**Task directions**:
Please write out the entire listing below exactly, excluding its pictures.

**Data excerpt**:
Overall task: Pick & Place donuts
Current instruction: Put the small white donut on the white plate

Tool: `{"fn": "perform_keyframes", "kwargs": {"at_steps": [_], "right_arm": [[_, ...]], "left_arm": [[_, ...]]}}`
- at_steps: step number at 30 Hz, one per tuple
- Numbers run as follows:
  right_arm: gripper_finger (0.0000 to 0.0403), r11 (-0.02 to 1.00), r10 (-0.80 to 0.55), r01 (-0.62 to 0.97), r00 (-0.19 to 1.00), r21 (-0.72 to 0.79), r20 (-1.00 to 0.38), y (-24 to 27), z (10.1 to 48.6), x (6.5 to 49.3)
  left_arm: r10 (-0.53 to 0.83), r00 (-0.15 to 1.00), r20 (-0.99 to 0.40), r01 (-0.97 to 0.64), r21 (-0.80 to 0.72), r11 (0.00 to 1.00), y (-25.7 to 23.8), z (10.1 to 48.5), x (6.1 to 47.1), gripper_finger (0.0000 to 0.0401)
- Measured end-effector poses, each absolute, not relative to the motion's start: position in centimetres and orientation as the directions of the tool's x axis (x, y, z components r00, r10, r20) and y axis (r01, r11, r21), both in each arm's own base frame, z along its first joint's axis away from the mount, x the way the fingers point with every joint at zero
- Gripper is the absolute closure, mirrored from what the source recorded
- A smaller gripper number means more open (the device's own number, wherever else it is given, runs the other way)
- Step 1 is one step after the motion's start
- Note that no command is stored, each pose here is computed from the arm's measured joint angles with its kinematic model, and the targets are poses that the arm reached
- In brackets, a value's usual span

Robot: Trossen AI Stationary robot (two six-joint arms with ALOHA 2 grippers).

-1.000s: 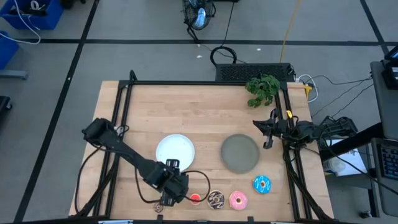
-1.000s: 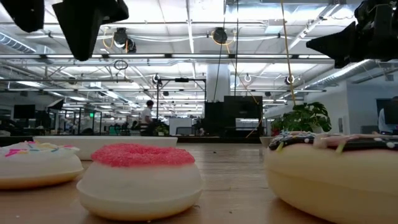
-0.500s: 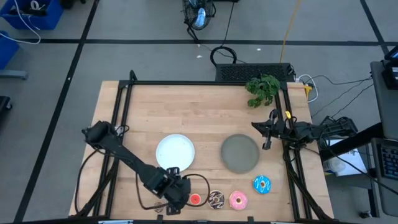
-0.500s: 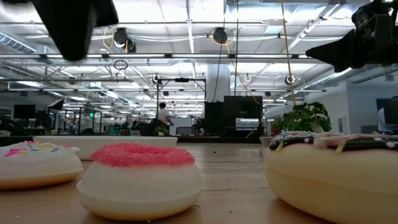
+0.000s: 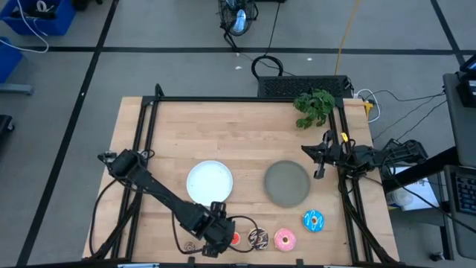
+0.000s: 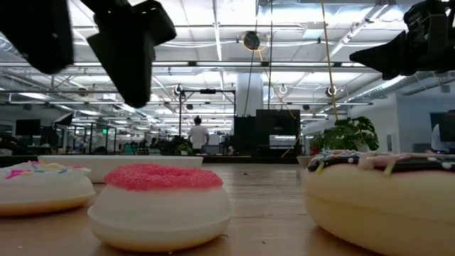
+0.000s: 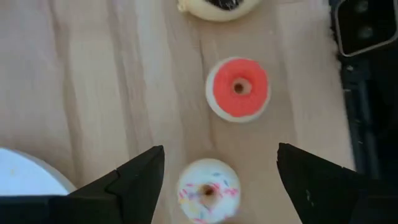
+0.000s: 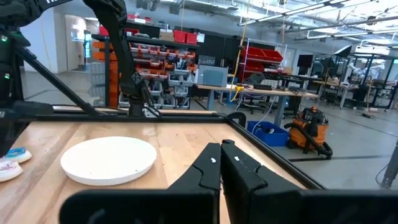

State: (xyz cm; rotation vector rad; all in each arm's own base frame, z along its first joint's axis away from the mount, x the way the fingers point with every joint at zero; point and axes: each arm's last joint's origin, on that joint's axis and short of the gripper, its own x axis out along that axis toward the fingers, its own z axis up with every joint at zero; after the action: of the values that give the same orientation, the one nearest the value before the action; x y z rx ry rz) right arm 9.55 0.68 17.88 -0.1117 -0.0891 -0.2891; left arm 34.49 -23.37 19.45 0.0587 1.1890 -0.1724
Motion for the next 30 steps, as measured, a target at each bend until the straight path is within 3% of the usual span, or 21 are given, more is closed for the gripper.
{"fn": "perform_keyframes", "kwargs": {"at_steps": [14, 24, 30], "right_arm": [[0.0403, 0.957, -0.278, 0.284, 0.957, -0.066, 0.087, 0.7, 17.7, 9.6], [0.0403, 0.957, -0.278, 0.284, 0.957, -0.066, 0.085, 0.7, 17.7, 9.6], [0.0403, 0.957, -0.278, 0.283, 0.957, -0.066, 0.085, 0.7, 17.7, 9.6]], "left_arm": [[-0.065, 0.219, -0.974, 0.145, -0.034, 0.989, -22.9, 17.4, 34.0, 0.0091], [-0.074, 0.205, -0.976, 0.150, -0.044, 0.988, -22.9, 17.4, 34.1, 0.0091], [-0.054, 0.155, -0.986, 0.176, -0.027, 0.984, -23.0, 15.3, 34.3, 0.0091]]}}
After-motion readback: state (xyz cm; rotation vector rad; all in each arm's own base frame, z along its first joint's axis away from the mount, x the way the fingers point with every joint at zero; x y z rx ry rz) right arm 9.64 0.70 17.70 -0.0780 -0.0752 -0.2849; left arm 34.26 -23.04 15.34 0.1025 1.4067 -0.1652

**Answer to the problem**:
Overall task: Pick & Place donuts
Current instruction: Put the small white donut on the white plate

Tool: `{"fn": "perform_keyframes", "kwargs": {"at_steps": [_], "right_arm": [[_, ...]], "left_arm": [[_, ...]]}}`
- at_steps: step number at 30 Hz, one per tuple
- Numbers run as follows:
  right_arm: gripper_finger (0.0000 to 0.0403), r11 (-0.02 to 1.00), r10 (-0.80 to 0.55), r01 (-0.62 to 0.97), r00 (-0.19 to 1.00), r21 (-0.72 to 0.79), r20 (-1.00 to 0.38), y (-24 to 27), z (10.1 to 48.6), x (6.5 to 49.3)
  left_arm: r10 (-0.53 to 0.83), r00 (-0.15 to 1.00), r20 (-0.99 to 0.40), r01 (-0.97 to 0.64), r21 (-0.80 to 0.72), r11 (0.00 to 1.00), y (-25.7 to 23.8), z (10.1 to 48.5), x (6.1 to 47.1), gripper_finger (0.0000 to 0.0401)
- Measured end-effector poses, each absolute, not relative to the motion's start: position in centimetres and orientation as the directions of the tool's x axis (x, y, z components r00, r10, r20) and y axis (r01, r11, r21), both in each arm's own base frame, z along its first joint's axis away from the mount, x the way the fingers point with every joint at zero
- Gripper is the absolute closure, mirrored from what the source recorded
- A smaller gripper number means more open (the device's own number, wherever else it is given, runs the other way)
- Step 1 is one step after the motion's start
- Note that no command is stored, each pose here is computed from the arm's measured joint angles with its kinematic model, and the targets are poses that the arm reached
- In brackets, a value's usual span

Robot: Trossen AI Stationary robot (two six-joint arms with ALOHA 2 grippers).

-1.000s: 
-1.000s: 
-0.500s: 
-0.500s: 
+0.000s: 
+0.000s: 
+0.000s: 
+0.000s: 

State: (xyz cm; rotation vector rad; all in each arm's own base frame, z along its first joint's axis away from the mount, x the way the fingers point with every joint at zero; point and axes: each arm's last joint's origin, on that joint's axis and short of the gripper, its own x axis out along that axis toward the fingers, its own z axis up with every joint at zero; after the action: of the values that give the same orientation, the one nearest the value before the action; x y z rx ry rz) right arm 9.55 0.68 17.88 -0.1117 -0.0891 -0.2891; left arm 34.49 -23.37 19.45 0.0587 1.1890 -0.1724
Motion for the next 30 steps, as measured, a target at each bend until the straight path is within 3% of the usual span, or 21 are given, more is closed for the gripper.
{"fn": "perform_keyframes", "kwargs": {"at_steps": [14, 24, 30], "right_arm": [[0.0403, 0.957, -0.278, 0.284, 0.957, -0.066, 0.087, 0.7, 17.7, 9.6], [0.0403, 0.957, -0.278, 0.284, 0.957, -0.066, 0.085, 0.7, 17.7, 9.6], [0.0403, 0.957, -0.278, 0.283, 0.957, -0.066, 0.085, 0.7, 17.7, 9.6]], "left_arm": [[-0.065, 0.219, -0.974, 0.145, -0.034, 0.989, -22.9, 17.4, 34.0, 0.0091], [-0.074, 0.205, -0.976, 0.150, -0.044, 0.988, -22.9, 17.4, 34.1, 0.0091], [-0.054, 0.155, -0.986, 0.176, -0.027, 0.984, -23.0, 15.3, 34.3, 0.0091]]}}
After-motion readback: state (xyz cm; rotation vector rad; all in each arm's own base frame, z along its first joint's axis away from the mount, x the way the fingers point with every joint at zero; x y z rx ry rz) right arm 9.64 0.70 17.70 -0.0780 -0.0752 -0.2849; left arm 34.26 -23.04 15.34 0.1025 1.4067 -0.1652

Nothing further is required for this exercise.